DESCRIPTION OF THE TASK
Give back the full listing verbatim, apart from its images.

#####

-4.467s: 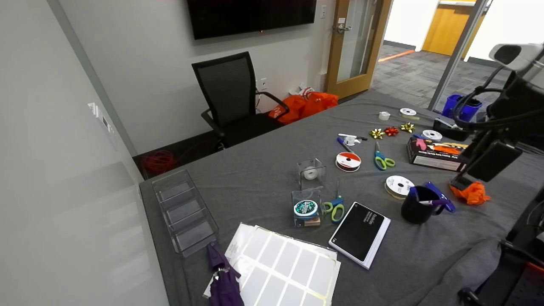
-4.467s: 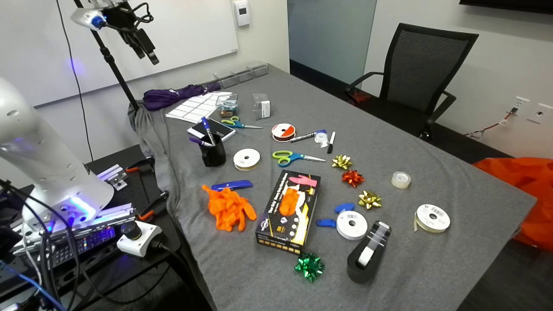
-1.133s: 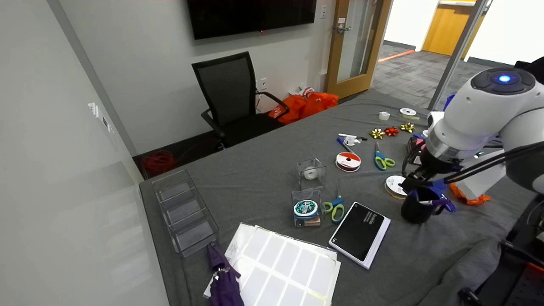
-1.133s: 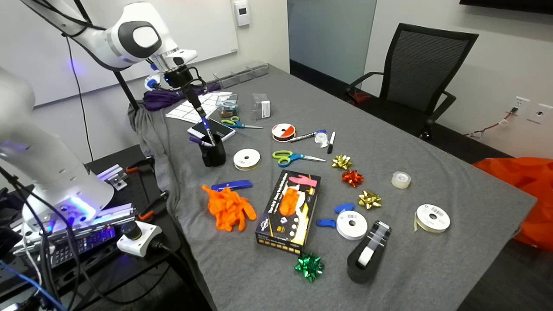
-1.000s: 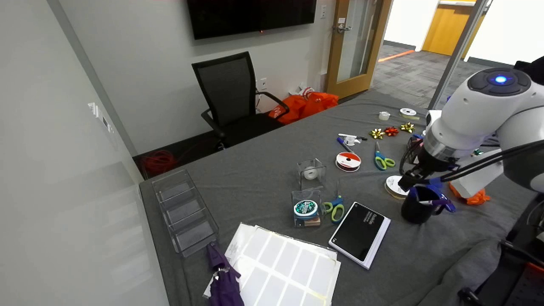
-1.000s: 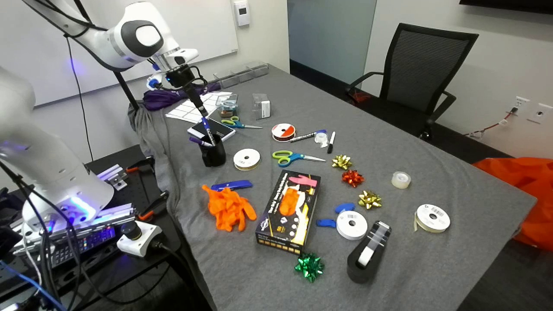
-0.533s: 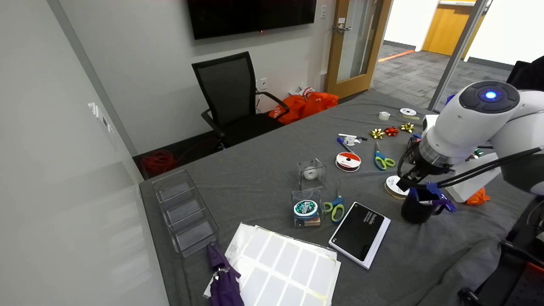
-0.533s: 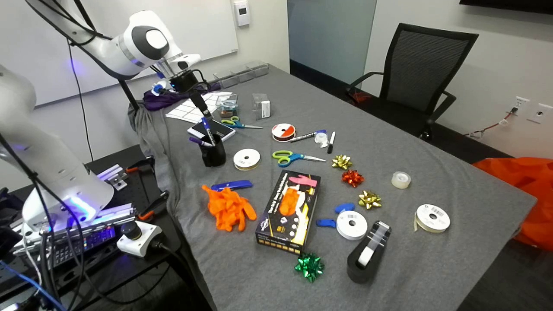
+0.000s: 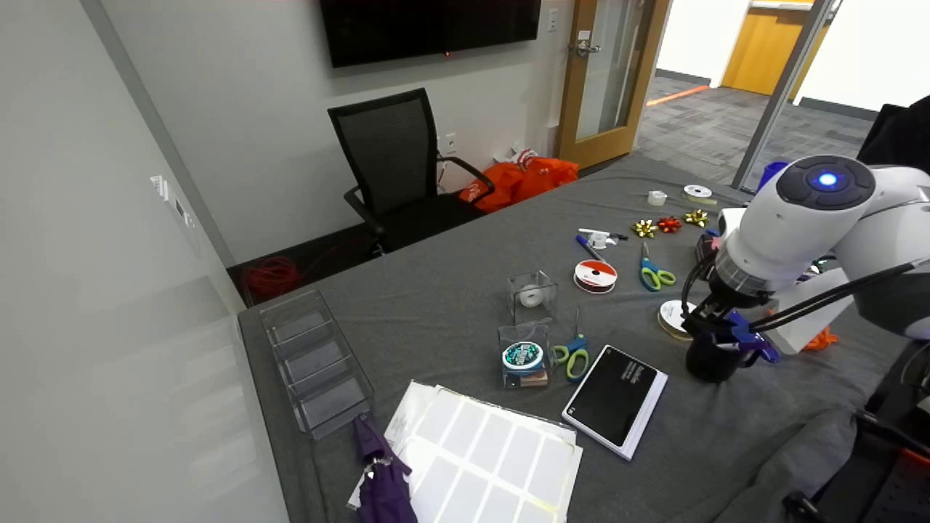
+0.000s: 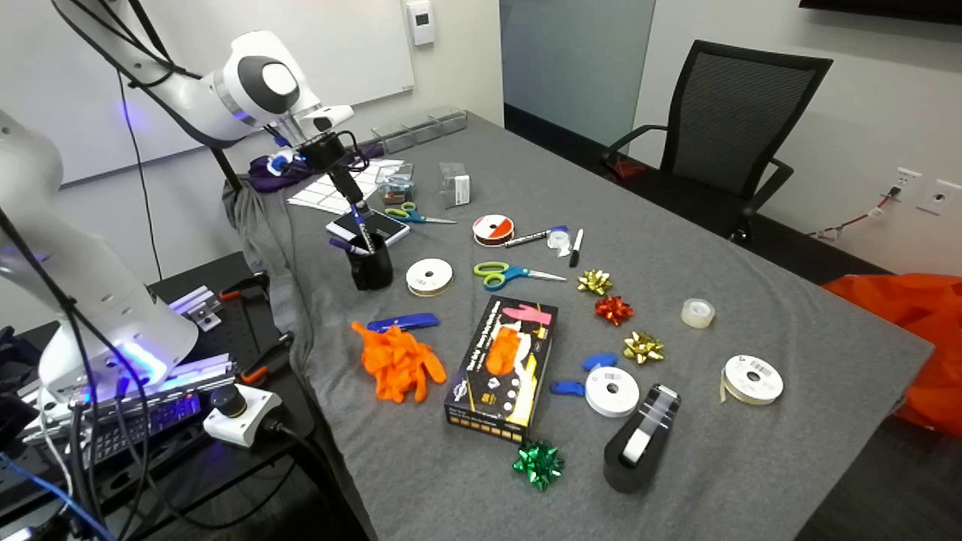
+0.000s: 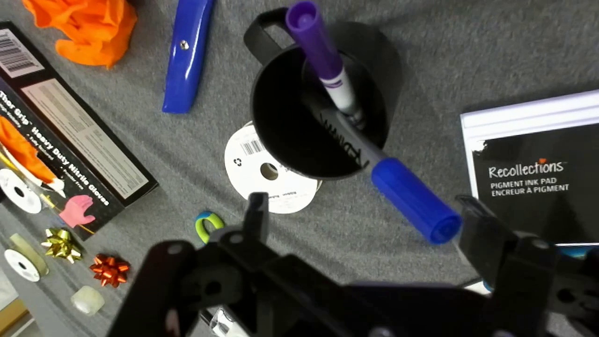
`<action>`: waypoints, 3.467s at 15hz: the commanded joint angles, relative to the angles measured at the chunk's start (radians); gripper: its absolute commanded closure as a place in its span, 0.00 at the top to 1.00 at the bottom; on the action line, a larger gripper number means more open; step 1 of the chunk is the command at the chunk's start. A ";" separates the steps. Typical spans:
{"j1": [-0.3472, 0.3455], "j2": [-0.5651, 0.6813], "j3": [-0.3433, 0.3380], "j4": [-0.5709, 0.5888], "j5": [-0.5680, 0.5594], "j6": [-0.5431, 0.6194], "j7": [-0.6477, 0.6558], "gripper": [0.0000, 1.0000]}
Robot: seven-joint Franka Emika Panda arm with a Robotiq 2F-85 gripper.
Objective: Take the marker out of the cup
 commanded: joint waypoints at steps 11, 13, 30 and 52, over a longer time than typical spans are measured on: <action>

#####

SOLVED PROBLEM
-4.467s: 
-4.467s: 
-1.133s: 
-1.133s: 
-1.000s: 
-1.000s: 
-0.533s: 
-0.533s: 
+0.000s: 
+0.000s: 
+0.000s: 
`<action>`: waypoints, 3.467s at 15hz: the commanded joint angles, relative to the angles measured at the chunk's start (radians); gripper: its absolute commanded closure as a place in its span, 0.00 at the top to 1.00 at the bottom; on the action line, a larger gripper number means more open; step 1 of the chunk is the command at the chunk's start. A ";" separates the steps. Typical spans:
{"j1": [-0.3472, 0.3455], "j2": [-0.5651, 0.6813], "j3": [-0.3433, 0.3380], "j4": [-0.5709, 0.5888], "j5": [-0.5680, 0.5594], "j6": [-0.5431, 0.6194], "j7": [-0.6477, 0.6558], "gripper": [0.0000, 1.0000]}
Robot: seven-joint Franka Emika Panda arm with a Robotiq 2F-85 gripper.
Objective: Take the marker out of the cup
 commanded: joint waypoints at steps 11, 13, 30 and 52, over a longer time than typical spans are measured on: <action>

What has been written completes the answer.